Data Architecture Patterns
Data architecture is the foundation of every AI system. The pattern you choose determines how fresh your features are, how fast you can retrain, and how much your pipeline costs to operate. This lesson covers the patterns that production teams actually use.
Lambda vs. Kappa Architecture for ML
These two patterns solve the same problem — combining batch and real-time data — but with fundamentally different approaches.
Lambda Architecture
Runs two parallel pipelines: a batch layer for comprehensive historical processing and a speed layer for real-time updates. Results are merged at serving time.
Lambda Architecture for ML Feature Pipeline:
[Raw Events (Kafka)]
/ \
v v
[Batch Layer] [Speed Layer]
Spark/Dataflow Flink/Kafka Streams
Runs daily Processes in real-time
Full history Last few hours
Complex features Simple aggregations
| |
v v
[Batch Feature Store] [Real-Time Feature Store]
(BigQuery/S3) (Redis/DynamoDB)
\ /
v v
[Serving Layer - merges both]
batch_features + real_time_features → model input
Example features:
Batch: user_avg_purchase_90d, category_affinity_score, lifetime_value
Real-time: items_viewed_this_session, cart_value, time_since_last_click
Kappa Architecture
Uses a single streaming pipeline for everything. Historical reprocessing is done by replaying the event log from the beginning.

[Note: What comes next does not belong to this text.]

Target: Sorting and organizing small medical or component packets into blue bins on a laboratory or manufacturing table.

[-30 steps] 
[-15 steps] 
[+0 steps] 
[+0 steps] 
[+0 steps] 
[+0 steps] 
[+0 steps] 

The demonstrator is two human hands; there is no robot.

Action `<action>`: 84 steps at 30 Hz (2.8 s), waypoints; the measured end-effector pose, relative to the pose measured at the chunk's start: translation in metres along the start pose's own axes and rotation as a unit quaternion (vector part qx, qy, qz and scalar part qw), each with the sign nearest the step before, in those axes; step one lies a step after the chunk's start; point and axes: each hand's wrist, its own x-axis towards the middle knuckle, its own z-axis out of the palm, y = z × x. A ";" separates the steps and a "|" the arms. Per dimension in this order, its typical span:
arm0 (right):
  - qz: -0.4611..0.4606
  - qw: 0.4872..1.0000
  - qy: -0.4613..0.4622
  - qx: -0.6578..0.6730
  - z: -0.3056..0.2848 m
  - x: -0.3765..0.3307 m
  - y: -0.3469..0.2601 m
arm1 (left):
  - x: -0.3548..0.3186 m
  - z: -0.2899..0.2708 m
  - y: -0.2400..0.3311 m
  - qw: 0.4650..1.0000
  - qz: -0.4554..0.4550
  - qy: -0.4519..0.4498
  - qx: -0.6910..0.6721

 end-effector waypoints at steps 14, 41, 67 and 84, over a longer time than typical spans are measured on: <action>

Kappa Architecture for ML Feature Pipeline:
[Raw Events (Kafka with long retention)]
|
v
[Stream Processor]
Flink / Kafka Streams
Handles both real-time
and historical replay
|
v
[Feature Store]
Single unified store
(Redis + cold storage)
|
v
[Model Serving]
Retraining: Replay Kafka topic from offset 0
Feature backfill: Replay with new feature logic
Decision Matrix: Lambda vs. Kappa
| Factor | Lambda | Kappa | Choose When |
|---|---|---|---|
| Complexity | High (two codebases) | Lower (one codebase) | Lambda if batch features need complex SQL joins |
| Feature freshness | Minutes to hours | Seconds to minutes | Kappa if all features must be near-real-time |
| Historical features | Easy (batch SQL) | Requires replay | Lambda if you need 90-day aggregations |
| Cost | Higher (two pipelines) | Lower (one pipeline) | Kappa if budget is tight |
| Debugging | Harder (dual paths) | Easier (single path) | Kappa for smaller teams |
| Production use | Most large companies | Simpler ML systems | Lambda is the industry default for complex ML |
Feature Store Patterns
A feature store is a centralized system for managing, storing, and serving ML features. It solves the critical problem of training-serving skew — when features computed during training differ from features computed during serving.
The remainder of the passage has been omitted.